We rate Dhanuka Agritech Limited (Dhanuka) a BUY. The company is in the business of pesticides, seeds and wind mill. It was incorporated in 1985. Dhanuka has 4 manufacturing facilities at Gurgaon and Sohna in Haryana, Sanand in Gujarat and Udhampur in J&K for formulation of various grades of pesticides. In addition to that, the company has 2 seed processing units at Mandideep in Madhya Pradesh and Turkapalli in Andhra Pradesh. The company has a research and development (R&D) unit, established in 1984 by the name of Dhanuka Agriculture Research Centre to carry out in-house field research and process development. The R&D unit received recognition from the Department of Science and Industrial Research and Ministry of Science and Technology. Dhanuka has technical collaboration with Du Pont, FMC Corporation, Chemtura Corporation, Sumitomo Chemical Co. and Mitsui Chemicals to introduce internationally proven products in the domestic market.
Focus on products launch boost revenue growth. During CY2012, company launched "Fuzi Super" (Rice Herbicide) and "Fluid" (Insecticide for control of caterpillars in pulses, vegetables, rice). 6-8 products to be launched over 2-3 years.
Expansion of distribution network leads to volume growth. Currently, it has 7,200 distributors (against 6,400 distributors in FY11) across India.
Valuation
Dhanuka traded at an average P/E of 10x in last 3 years. Currently, the stock trades at a P/E of 8.06x of FY2012 EPS. At the CMP of Rs.92.05, the stock discounts it's FY2013E EPS of Rs.13.50 at 6.8x.
Key Risks
1. The adverse crop conditions due to unpredictability of weather are likely to affect the demand of pesticides.

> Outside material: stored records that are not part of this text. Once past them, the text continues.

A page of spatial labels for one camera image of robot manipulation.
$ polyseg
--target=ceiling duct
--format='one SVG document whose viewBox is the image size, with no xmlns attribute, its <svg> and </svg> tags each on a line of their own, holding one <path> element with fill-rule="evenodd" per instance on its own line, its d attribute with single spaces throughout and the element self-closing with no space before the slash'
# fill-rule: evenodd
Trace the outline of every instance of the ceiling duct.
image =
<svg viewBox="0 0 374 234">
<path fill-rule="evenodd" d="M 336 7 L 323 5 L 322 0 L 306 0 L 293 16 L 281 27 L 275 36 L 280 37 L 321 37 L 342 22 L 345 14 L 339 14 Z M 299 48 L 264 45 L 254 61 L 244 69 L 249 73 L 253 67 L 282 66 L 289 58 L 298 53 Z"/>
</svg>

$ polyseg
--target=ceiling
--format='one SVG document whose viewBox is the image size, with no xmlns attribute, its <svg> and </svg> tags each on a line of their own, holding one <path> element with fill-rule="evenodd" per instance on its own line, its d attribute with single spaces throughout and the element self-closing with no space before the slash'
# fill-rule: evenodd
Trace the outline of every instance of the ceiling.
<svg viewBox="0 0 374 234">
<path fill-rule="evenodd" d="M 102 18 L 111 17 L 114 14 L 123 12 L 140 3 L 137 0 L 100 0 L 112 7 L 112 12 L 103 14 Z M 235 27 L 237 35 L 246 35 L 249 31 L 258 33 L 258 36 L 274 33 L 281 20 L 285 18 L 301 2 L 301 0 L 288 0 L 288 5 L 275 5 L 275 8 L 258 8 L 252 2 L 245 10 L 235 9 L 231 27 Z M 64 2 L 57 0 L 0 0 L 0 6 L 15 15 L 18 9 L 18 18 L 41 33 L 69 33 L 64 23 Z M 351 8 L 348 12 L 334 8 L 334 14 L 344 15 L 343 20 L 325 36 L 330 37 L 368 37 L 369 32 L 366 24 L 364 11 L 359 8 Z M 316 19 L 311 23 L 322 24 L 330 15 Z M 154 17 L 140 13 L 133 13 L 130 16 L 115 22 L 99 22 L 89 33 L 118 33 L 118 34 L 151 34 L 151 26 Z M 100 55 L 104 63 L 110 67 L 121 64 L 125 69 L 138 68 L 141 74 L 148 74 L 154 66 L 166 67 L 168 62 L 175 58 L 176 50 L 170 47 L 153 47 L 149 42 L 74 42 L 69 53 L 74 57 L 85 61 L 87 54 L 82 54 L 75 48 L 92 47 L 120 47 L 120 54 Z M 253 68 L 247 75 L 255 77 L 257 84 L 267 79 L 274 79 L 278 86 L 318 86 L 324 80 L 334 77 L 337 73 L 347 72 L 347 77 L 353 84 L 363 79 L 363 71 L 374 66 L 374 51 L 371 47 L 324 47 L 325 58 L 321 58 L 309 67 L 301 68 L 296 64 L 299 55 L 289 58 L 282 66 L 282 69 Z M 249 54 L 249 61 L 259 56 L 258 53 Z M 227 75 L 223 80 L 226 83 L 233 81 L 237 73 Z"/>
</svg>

2. The volatility of exchange rate may impact margins as 30% of raw materials are being imported.
3. Lack of diversification in revenue as 99% revenue is coming from pesticide business and it has the dependency on domestic market only.
4. Restriction on import of cheaper raw materials from China along with the inability to pass on raw material costs may hamper margins.